Johnson v. Keel
This text of Johnson v. Keel (Johnson v. Keel) is published on Counsel Stack Legal Research, covering Court of Appeals of South Carolina primary law. Counsel Stack provides free access to over 12 million legal documents including statutes, case law, regulations, and constitutions.
Opinion
THIS OPINION HAS NO PRECEDENTIAL VALUE. IT SHOULD NOT BE CITED OR RELIED ON AS PRECEDENT IN ANY PROCEEDING EXCEPT AS PROVIDED BY RULE 268(d)(2), SCACR.
THE STATE OF SOUTH CAROLINA In The Court of Appeals
David Johnson, Appellant,
v.
Mark Keel, Director, South Carolina Law Enforcement Division (SLED) and the State of South Carolina, Respondents.
Appellate Case No. 2015-002387
Appeal From Sumter County G. Thomas Cooper, Jr., Circuit Court Judge
Unpublished Opinion No. 2017-UP-192 Submitted April 1, 2017 – Filed May 11, 2017
AFFIRMED
Charles Thomas Brooks, III, of Law Office of Charles T. Brooks, III, of Sumter, for Appellant.

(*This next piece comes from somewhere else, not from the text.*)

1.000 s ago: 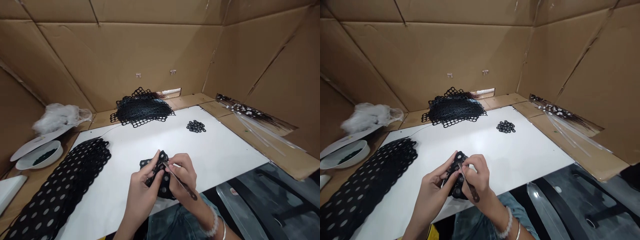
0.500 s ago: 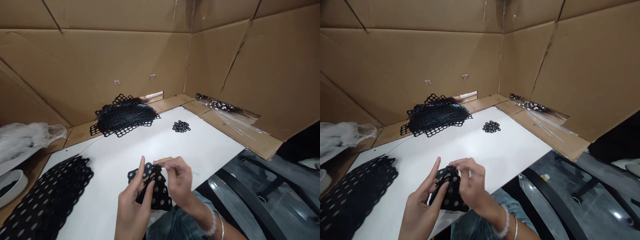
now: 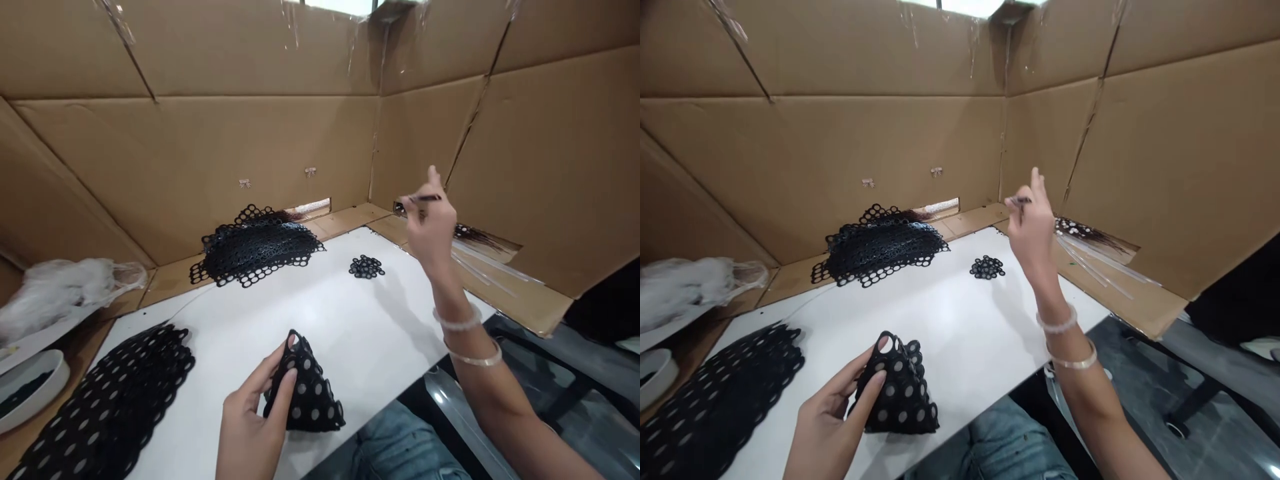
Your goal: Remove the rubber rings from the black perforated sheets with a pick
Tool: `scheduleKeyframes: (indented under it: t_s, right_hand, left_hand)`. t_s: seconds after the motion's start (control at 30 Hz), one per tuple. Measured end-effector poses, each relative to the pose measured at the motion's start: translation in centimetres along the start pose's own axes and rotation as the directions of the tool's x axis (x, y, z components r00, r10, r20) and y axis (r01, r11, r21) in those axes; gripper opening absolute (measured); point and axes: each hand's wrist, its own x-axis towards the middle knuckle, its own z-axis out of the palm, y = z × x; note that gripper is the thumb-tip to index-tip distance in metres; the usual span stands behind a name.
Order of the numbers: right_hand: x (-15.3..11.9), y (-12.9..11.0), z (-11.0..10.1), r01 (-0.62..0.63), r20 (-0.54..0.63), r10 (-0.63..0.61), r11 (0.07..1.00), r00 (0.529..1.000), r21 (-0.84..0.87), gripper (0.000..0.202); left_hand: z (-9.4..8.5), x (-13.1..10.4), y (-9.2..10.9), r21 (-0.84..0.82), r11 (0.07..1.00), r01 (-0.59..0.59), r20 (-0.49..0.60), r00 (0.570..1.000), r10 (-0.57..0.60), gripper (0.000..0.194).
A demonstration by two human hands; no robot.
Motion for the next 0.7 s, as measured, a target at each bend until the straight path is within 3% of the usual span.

Adam L. Whitsett, of the South Carolina Law Enforcement Division, and Senior Assistant Attorney General T. Parkin C. Hunter, both of Columbia, for Respondents. PER CURIAM: Affirmed pursuant to Rule 220(b), SCACR, and the following authorities: Rule 56(c), SCRCP (providing a motion for summary judgment must be granted "if the pleadings, depositions, answers to interrogatories, and admissions on file, together with the affidavits, if any, show that there is no genuine issue as to any material fact and that the moving party is entitled to a judgment as a matter of law"); George v. Fabri, 345 S.C. 440, 452, 548 S.E.2d 868, 874 (2001) ("On summary judgment motion, a court must view the facts in the light most favorable to the non-moving party."); S.C. Code Ann. § 23-3-460(A) (Supp. 2016) ("A person required to register [on the sex offender registry] is required to register biannually for life." (emphasis added)); S.C. Code Ann. § 23- 3-430 (E), (F), (G) (2007 & Supp. 2016) (setting forth three statutory mechanisms by which a person's name may be removed from the sex offender registry); Key Corp. Capital, Inc. v. Cty. of Beaufort, 373 S.C. 55, 59, 644 S.E.2d 675, 677 (2007) ("If a statute's language is plain, unambiguous, and conveys a clear meaning, the rules of statutory interpretation are not needed and the court has no right to impose another meaning." (quoting Buist v. Huggins, 367 S.C. 268, 276, 625 S.E.2d 636, 640 (2006))); id. ("[T]his [c]ourt does 'not sit as a superlegislature to second guess the wisdom or folly of decisions of the General Assembly.'" (quoting Keyserling v. Beasley, 322 S.C. 83, 86, 470 S.E.2d 100, 101 (1996))); Regions Bank v. Wingard Props., Inc., 394 S.C. 241, 254, 715 S.E.2d 348, 355 (Ct. App. 2011) ("It is well known that equity follows the law." (quoting Smith v. Barr, 375 S.C. 157, 164, 650 S.E.2d 486, 490 (Ct. App. 2007))); id. ("When providing an equitable remedy, the court may not ignore statutes, rules, and other precedent."); Key Corp., 373 S.C. at 61, 644 S.E.2d at 678 ("Indeed, a 'court's equitable powers must yield in the face of an unambiguously worded statute.'" (quoting Santee Cooper Resort, Inc. v. S.C. Pub. Serv. Comm'n, 298 S.C. 179, 185, 379 S.E.2d 119, 123 (1989))).
AFFIRMED.1
WILLIAMS and KONDUROS, JJ., and LEE, A.J., concur.
1 We decide this case without oral argument pursuant to Rule 215, SCACR.